If I understand the problem correctly, I am supposed to find some property which is fulfilled for distance between the vertices of any quadrilateral in a plane. And then show that the given distances do not fulfill this property.


The following excerpt is taken from Einstein Gravity in a Nutshell by Zee, page 66

The logic of differential geometry

Differential geometry, as developed by Gauss and Riemann, tells us that given the metric, we can calculate the curvature. The logic goes as follows. The metric tells you the distance between two nearby points. Integrating, you can obtain the distance along any curve joining two points, not necessarily nearby. Find the curve with the shortest distance. By definition, this curve is the "straight line" between these two points. Once you know how to find the "straight line" between any two points, you can test all of Euclid’s theorems to see whether our space is flat. For example, as described in the prologue, the mite geometers could now draw a small circle around any point, measure its circumference, and see if it is equal to $2\pi$ times the radius. (See appendix 1.) Thus, the metric can tell us about curvature.

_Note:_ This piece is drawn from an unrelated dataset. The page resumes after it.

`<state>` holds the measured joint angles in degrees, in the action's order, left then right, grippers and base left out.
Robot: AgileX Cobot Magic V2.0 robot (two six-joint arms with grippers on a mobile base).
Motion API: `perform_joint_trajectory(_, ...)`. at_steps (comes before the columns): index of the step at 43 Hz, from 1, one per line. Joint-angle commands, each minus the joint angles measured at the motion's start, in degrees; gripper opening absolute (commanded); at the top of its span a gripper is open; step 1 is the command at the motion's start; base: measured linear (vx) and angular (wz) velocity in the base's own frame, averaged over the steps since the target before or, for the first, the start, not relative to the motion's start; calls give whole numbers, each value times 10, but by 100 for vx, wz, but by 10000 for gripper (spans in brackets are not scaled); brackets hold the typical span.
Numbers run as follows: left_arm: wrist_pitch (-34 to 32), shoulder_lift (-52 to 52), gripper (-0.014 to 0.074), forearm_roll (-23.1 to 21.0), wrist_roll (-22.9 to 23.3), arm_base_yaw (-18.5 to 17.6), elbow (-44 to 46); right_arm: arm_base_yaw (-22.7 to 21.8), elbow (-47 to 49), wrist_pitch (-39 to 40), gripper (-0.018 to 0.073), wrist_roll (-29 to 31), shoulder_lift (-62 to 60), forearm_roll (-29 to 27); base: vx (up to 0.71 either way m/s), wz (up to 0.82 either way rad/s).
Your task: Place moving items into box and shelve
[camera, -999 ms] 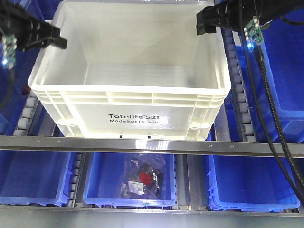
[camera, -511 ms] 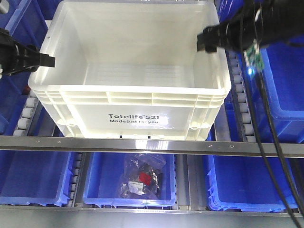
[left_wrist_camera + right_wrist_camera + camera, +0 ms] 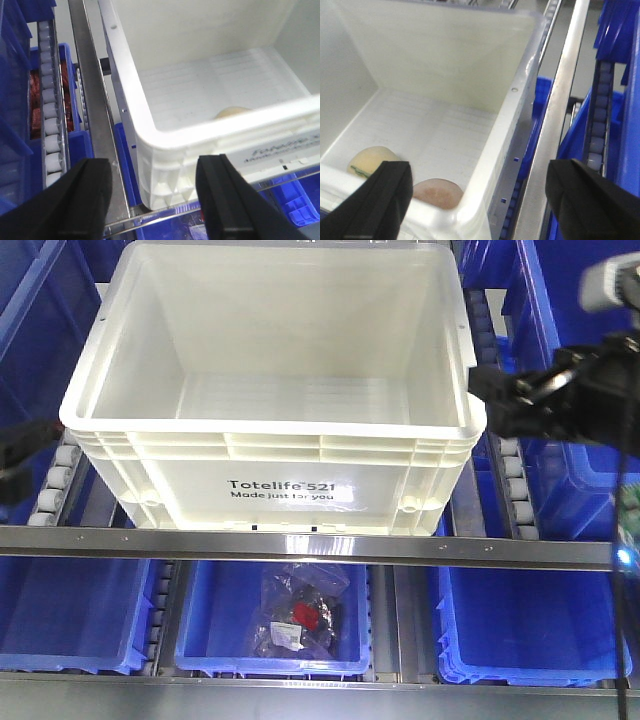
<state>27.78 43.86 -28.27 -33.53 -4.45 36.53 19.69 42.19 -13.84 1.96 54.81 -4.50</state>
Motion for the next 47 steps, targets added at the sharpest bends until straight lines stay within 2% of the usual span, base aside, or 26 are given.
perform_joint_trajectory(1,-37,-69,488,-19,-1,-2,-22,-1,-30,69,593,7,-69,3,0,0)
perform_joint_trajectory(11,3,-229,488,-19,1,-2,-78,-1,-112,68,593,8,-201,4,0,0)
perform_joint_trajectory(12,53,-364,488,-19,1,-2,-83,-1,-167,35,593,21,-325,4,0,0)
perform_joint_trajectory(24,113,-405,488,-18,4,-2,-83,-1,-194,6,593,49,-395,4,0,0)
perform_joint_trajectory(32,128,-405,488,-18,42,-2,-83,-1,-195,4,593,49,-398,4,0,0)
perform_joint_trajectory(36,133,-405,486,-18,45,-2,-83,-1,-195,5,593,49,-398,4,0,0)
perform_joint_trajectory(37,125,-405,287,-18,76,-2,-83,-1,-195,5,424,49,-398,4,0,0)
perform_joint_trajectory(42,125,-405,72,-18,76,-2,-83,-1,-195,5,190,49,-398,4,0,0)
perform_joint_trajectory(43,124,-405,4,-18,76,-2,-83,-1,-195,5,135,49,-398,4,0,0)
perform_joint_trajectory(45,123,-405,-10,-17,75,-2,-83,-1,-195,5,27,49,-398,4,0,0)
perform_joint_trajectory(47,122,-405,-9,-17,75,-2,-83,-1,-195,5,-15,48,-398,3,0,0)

Take an everyday example: given an airline table of distances, you can deduce that the world is curved without ever going outside. If I tell you the three distances between Paris, Berlin, and Barcelona, you can draw a triangle on a flat piece of paper with the three cities at the vertices. But now if I also give you the distances between Rome and each of these three cities, you would find that you can’t extend the triangle to a planar quadrangle (figure 1). So the distances between four points suffice to prove that the world is not flat. But the metric tells you the distances between an infinite number of points.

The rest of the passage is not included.